> **Task item**: Scan the entries for lines with the word "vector" and copy those lines.
-*-
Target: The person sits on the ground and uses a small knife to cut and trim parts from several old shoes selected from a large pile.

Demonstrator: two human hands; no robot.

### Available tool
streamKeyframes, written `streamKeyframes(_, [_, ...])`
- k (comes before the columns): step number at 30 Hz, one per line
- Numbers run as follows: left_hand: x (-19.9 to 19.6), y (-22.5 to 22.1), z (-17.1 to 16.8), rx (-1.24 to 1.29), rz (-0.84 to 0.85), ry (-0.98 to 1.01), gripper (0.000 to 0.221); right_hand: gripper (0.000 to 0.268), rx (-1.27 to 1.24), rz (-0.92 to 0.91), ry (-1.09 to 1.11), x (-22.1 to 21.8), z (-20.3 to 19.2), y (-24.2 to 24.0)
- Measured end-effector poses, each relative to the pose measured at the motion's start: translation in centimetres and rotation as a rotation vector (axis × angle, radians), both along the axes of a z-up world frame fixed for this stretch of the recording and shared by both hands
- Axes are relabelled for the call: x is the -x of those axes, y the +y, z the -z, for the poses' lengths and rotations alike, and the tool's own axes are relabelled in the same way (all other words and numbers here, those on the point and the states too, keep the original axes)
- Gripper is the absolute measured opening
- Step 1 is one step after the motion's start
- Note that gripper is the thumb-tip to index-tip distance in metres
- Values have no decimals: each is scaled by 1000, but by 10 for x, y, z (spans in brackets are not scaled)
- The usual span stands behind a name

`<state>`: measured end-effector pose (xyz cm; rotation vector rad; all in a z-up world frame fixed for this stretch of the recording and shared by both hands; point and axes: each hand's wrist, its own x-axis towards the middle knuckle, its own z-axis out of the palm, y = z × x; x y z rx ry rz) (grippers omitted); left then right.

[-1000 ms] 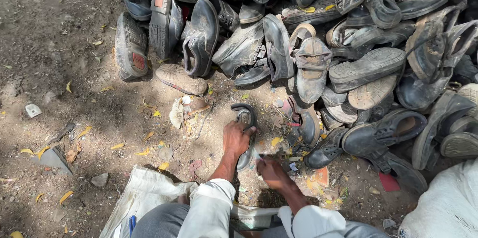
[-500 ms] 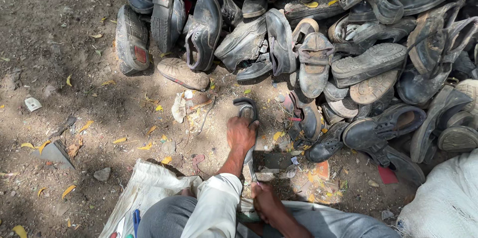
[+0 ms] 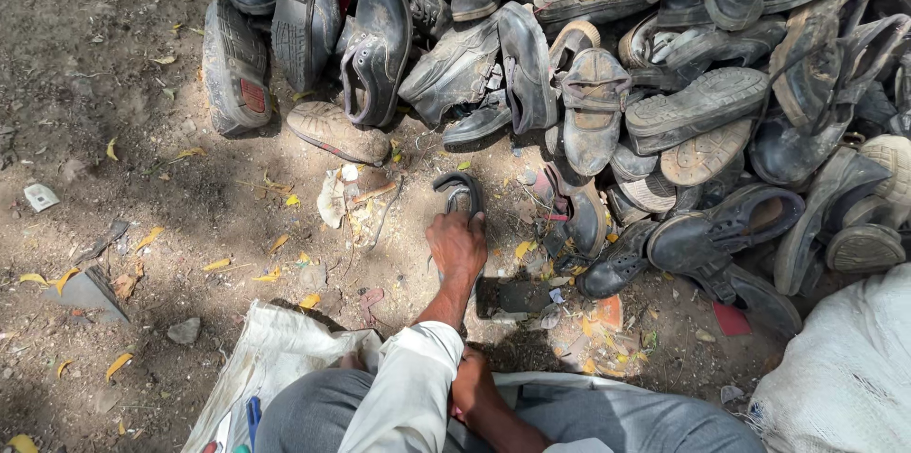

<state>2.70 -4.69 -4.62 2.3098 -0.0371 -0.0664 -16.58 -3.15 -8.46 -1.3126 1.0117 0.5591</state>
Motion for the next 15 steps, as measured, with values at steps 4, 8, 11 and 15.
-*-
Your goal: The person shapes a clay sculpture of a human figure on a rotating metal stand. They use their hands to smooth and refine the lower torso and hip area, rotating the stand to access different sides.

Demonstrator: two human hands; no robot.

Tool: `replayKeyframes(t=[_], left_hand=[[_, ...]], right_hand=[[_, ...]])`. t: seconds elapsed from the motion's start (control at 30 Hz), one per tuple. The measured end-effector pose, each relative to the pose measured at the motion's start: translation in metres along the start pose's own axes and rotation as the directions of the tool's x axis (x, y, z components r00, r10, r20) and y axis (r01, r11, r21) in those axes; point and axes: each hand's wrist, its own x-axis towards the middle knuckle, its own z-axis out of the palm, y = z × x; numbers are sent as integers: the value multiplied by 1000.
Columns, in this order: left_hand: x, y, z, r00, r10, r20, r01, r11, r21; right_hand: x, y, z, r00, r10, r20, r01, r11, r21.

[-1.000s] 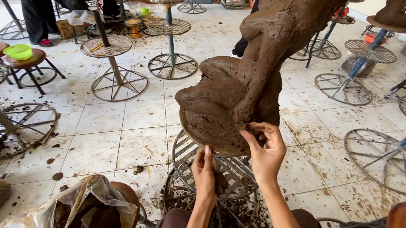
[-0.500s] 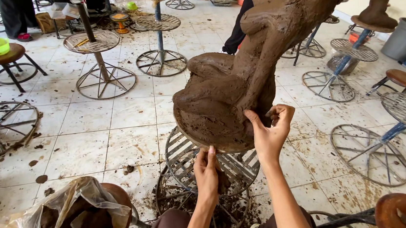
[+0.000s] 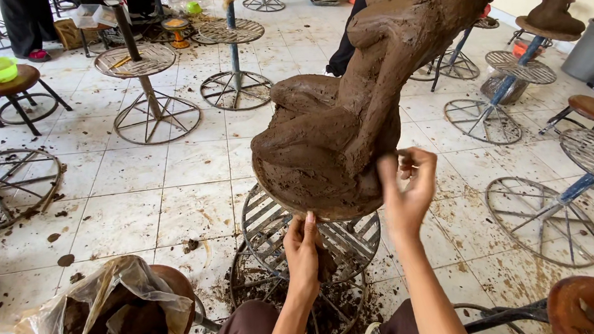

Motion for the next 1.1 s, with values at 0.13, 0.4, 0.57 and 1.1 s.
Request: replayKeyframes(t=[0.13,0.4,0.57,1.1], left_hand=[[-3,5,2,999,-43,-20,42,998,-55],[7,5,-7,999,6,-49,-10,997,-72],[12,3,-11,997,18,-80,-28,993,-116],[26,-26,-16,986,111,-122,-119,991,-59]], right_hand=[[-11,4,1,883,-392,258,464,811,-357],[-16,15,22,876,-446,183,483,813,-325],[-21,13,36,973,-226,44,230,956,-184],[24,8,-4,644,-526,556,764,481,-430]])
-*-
> **Solution for this exercise**:
- Measured end-effector poses, each relative to the pose measured at the motion's start: translation in centimetres and rotation as a rotation vector (axis × angle, radians), both along the axes of a z-up world frame fixed for this stretch of the recording and shared by both hands
`<state>`: measured end-effector pose (xyz cm; rotation vector rad; all in a z-up world frame fixed for this stretch of the recording and shared by both hands; point and axes: each hand's wrist, its own x-axis towards the middle knuckle, its own z-axis out of the palm, y = z × x; x y z rx ry rz) (grippers omitted); left then right.

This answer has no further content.